In 2015, Feuerman had solo exhibitions in Florence, Hong Kong, Frankfurt, Korea, New York, Miami, and Chicago. She was part of a group show Love at the Hudson Valley Center for Contemporary Art. Two of her sculptures, DurgaMa and Leda and the Swan, were included in the 2015 Venice Biennale at Palazzo Mora.

In 2017, the Global Art Affairs Foundation organized a solo show honoring Feuerman entitled Personal Structures – Open Borders, one of many exhibitions surrounding the Venice Biennale, where Feuerman has had a presence for decades.

In the summer of 2018, Feuerman had a solo exhibition in Knokke-Heist, Belgium, as part of the 25th Edition of Sculpture Link.
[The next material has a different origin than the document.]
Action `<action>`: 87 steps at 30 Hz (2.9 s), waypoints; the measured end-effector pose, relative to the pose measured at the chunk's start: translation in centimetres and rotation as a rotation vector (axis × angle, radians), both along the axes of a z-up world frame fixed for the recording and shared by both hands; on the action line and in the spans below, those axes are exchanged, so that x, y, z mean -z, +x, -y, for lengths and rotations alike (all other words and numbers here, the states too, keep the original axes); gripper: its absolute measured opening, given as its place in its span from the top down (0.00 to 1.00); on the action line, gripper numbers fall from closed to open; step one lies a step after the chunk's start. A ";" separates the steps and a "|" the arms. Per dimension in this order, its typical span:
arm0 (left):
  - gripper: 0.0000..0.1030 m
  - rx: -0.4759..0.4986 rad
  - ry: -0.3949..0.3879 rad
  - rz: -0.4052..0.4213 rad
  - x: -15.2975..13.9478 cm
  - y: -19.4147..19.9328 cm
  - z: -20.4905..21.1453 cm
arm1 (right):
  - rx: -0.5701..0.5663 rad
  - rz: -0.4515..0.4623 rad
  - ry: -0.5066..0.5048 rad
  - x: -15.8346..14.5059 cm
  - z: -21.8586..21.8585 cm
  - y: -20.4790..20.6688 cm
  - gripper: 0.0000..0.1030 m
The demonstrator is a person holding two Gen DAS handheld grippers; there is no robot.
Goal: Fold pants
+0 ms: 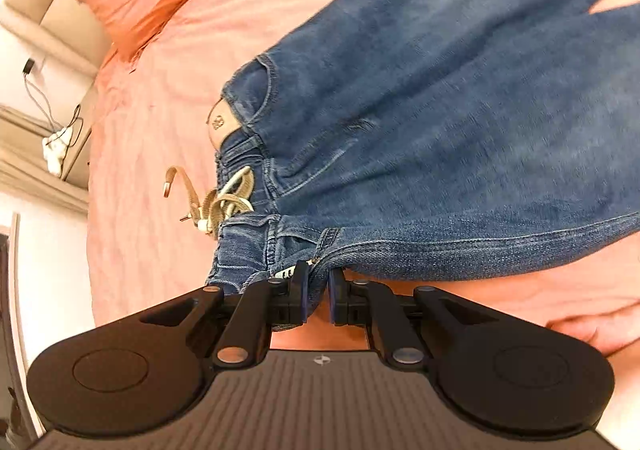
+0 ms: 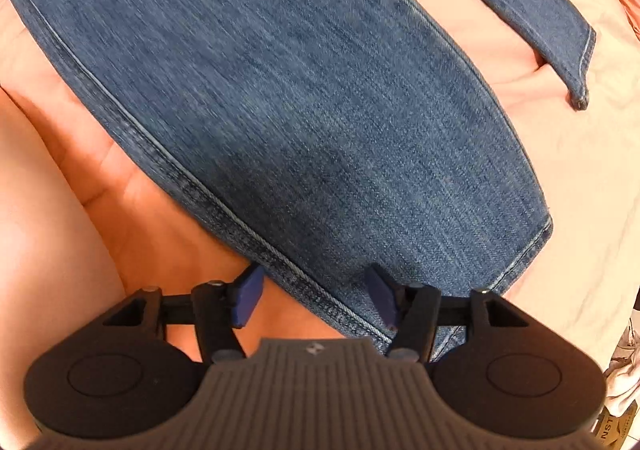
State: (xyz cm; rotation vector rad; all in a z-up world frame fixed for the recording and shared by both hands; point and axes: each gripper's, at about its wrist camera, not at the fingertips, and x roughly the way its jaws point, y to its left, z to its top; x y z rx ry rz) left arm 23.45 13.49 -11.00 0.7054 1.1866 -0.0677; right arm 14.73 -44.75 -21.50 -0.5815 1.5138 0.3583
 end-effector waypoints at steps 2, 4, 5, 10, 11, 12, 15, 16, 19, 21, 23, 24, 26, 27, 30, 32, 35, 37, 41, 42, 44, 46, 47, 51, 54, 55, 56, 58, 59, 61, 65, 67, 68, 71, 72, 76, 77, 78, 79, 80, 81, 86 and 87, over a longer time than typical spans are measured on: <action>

The exhibition featured eleven of her outdoor public works including the sculpture entitled "The Midpoint".

In June of 2026, eight sculptures were installed along Michigan Avenue in Chicago as an outdoor exhibition called Monuments of Stillness, presented by Hilton Contemporary Gallery of Chicago. Two more will join them and all will remain until November 15, 2026. The gallery is also hosting a simultaneous exhibition of smaller works.

==Awards==
- Charles D. Murphy Sculpture Award in 1981. In 1982, she received the Amelia Peabody Award for Sculpture.
- Medici Award from the City of Florence at the Florence Biennale in 2005 and First Prize in the 2008 Olympic Fine Arts Exhibition in Beijing.
- Gold List: Top Contemporary Artists of Today - 4th Edition, Int. Art Market Magazine, Tel Aviv, 2019
- Lifetime Achievement Award from the International Sculpture Center (ISC) in 2026.